We want our best predictions to be proven wrong, since we would learn a lot.

2 comments

I get where you're coming from, but at the same time, we have to KNOW things before we can continue to theorize about new things. If you keep theorizing on things that turn out to not be true, then it's just a waste of everyone's time. Find things that are true, theorize on the next step, test, prove/disprove, lather, rinse, repeat.

Just coming up with stuff and disproving it isn't always "learning a lot", it's just showing how bad we are at logically thinking about the next step.

> Just coming up with stuff and disproving it isn't always "learning a lot", it's just showing how bad we are at logically thinking about the next step.

That's why I said "our best predictions"; as in, what we actually think is the case (and would put money on).

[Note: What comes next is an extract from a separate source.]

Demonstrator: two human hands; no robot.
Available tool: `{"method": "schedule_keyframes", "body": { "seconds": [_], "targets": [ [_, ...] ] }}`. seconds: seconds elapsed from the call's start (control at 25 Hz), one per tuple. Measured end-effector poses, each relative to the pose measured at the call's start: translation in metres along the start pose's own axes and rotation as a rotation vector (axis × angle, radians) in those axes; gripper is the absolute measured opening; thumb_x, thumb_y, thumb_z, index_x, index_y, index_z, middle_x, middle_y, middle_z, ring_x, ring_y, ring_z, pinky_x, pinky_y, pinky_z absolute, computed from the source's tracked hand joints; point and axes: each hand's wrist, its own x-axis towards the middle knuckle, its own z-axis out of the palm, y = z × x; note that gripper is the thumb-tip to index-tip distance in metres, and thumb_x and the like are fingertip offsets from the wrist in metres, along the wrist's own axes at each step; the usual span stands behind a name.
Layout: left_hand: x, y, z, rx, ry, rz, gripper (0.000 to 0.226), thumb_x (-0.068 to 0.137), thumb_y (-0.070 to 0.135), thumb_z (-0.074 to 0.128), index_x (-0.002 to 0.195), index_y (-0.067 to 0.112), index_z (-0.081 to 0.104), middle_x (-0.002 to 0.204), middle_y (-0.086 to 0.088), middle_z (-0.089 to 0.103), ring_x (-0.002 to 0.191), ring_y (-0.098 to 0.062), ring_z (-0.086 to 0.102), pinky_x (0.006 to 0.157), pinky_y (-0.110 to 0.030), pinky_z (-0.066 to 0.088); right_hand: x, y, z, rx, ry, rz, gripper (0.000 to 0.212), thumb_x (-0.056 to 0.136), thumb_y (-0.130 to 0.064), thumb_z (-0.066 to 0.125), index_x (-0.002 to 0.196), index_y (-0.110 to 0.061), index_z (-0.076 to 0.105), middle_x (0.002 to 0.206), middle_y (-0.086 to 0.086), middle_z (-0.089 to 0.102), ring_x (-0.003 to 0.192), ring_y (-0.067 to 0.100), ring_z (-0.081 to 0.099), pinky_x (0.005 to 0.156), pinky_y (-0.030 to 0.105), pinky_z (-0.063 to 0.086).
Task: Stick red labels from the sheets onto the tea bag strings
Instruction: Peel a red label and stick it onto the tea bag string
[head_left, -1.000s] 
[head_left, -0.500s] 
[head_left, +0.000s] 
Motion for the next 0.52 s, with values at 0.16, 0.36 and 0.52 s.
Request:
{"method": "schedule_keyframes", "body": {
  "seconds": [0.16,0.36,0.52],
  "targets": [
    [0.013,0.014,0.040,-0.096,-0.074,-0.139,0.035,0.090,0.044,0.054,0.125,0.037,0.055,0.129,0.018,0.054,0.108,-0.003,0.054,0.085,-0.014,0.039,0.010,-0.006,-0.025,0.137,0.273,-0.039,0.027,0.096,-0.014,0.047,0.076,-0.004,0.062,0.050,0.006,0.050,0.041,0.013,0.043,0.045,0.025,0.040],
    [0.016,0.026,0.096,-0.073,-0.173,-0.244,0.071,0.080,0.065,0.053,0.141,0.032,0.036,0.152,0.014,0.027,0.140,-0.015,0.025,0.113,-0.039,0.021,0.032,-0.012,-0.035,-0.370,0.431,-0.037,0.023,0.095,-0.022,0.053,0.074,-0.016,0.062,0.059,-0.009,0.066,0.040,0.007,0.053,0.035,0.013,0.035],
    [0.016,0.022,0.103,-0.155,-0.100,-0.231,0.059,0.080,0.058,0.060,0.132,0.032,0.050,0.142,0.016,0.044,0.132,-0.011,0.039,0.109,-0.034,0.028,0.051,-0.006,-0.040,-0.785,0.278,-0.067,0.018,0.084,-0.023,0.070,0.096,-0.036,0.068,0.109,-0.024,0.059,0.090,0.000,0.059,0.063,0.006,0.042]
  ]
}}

If "information is a measure of surprise", then you don't want every prediction to be wrong. You want every prediction to have a 50% chance of being wrong. Half of your experiments should be failures.
I don't understand this logic at all. At those odds, you're just guessing like flipping a coin. An inferred prediction should have a higher success rate. We look at the data we do know, we see what holes are there, and then make predictions based on all of our previous knowledge. The fact that the previous knowledge allows us to make more accurate predictions shows we have a better understanding of the subject than just random coin flips.
The most apt phrase here is “building castles in the air.”
Yes and, riffing on your clarification, maybe also make a distinction between hypothesis and prediction. Both are based on models, but a hypothesis hasn't been experimentally validated yet.